I'd suggest you actually read it.

I have... if you do... it's fairly obvious to see there arguements mostly rely on "future benefits" (which have since crashed) and Job creations vary, so if this money would of been used to create better jobs, the amount of job loss would be less.  (though still a loss.)

http://www.nrel.gov/docs/fy09osti/46261.pdf

I was simply saying that it was the same thing.

Damage Control? It points out flaws that are completely visible in the study! They're not lies, it's completely right! Damage control! Ludicrous.

Yes but except studies against tobacco are NUMEROUS, and this is ONE ISOLATED study. You compare two completely different things like you're an expert, but you're not. You take a flawed thing and call it "misrepresented" or "completely honest" and "accurate. (paraphrasing) And try to compare it to something completely opposite to point out some vague notion of similar "conspiracy".

You focus what you want to focus on and ignore everything else.

Good day, sir.

The problem is... they mostly aren't flaws.  Like I said... actually read it.

Also, the difference is between projections (previous studies) and then actual studying of effects. (current studies.  Mostly all negative.)

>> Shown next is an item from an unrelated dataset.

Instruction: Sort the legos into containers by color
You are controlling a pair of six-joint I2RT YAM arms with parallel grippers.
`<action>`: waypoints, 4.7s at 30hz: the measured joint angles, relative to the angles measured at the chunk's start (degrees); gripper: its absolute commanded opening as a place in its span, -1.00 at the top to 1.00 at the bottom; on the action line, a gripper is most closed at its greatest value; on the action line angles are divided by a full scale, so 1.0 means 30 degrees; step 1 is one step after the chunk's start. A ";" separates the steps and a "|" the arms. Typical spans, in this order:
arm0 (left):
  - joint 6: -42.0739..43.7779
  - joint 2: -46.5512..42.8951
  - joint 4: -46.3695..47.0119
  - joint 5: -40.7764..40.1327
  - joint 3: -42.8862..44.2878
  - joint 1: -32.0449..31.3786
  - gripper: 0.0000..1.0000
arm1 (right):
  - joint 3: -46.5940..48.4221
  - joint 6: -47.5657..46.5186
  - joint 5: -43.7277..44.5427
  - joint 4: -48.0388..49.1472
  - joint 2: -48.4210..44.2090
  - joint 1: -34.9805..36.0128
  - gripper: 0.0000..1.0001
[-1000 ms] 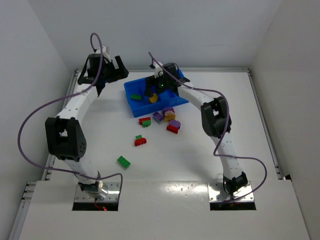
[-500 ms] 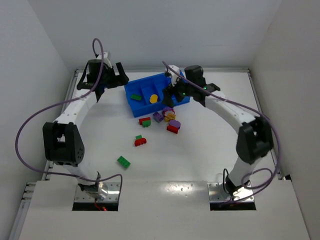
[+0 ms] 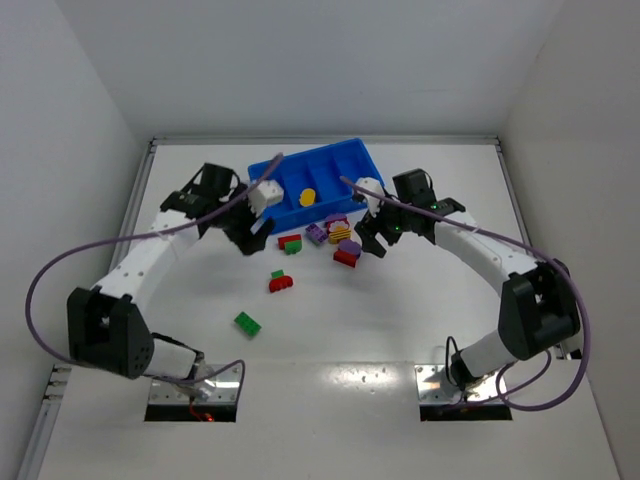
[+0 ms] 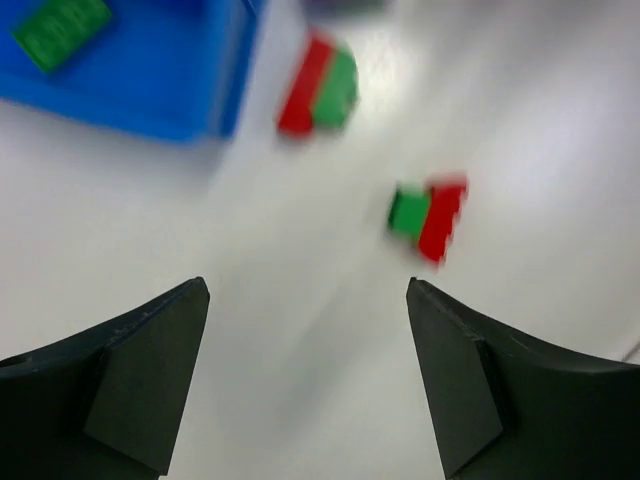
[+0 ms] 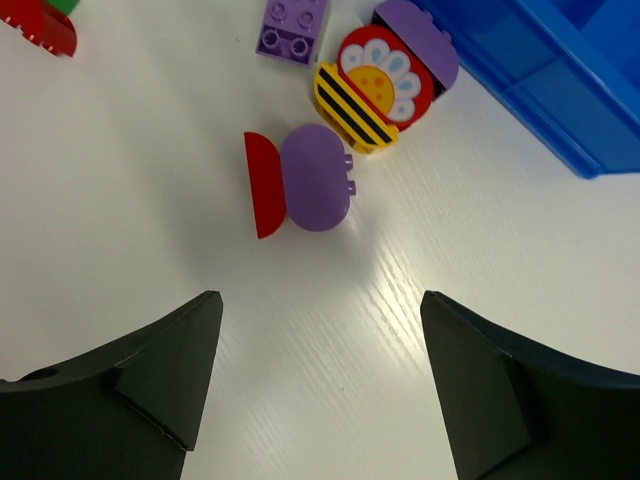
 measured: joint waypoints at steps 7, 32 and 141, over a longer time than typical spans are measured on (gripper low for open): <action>1.1336 -0.5005 -0.4881 0.0525 -0.5654 0.0852 -0.87 | -0.0415 -0.0087 0.0546 0.0036 -0.0532 -0.0517 -0.62; 2.6607 -0.4954 -0.8167 0.4743 -1.0324 0.0517 -0.69 | -0.0590 -0.0146 0.1654 0.0233 -0.0525 -0.2776 -0.62; -3.0833 0.7468 3.1627 1.5453 -0.1821 0.1800 0.68 | 0.4568 2.5747 -1.4600 1.9183 0.6258 -0.1931 -0.60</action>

There are TONS of these... I just went with the Spanish one because it's most direct.

Stuff like

 

Is widely unchallenged and accpeted all over.

 

You get op eds in places like the New york times talking about this stuff

http://www.nytimes.com/2011/09/06/opinion/brooks-where-the-jobs-arent.html

 

Again it's a blind adherence to projections... with complete lack of attention paid to actual results.

 

Projections are worthless the minute results are available... and the results aren't pretty.

 

You get tons of money spent, that could be in the economy used for real job creation, or hell even used by the government to create more jobs.

The very root of the problem is in this term "subsidy per job". It has no relevance on anything. That's like saying, OK, we spent 40 billion making this nuke plant, and it employs 4000, so we spent 40m per job. That's not how it works. We spent 40b creating a resource, the 4000 people it employs is a benefit, not a cost.

It is a very misleading way to approach the argument.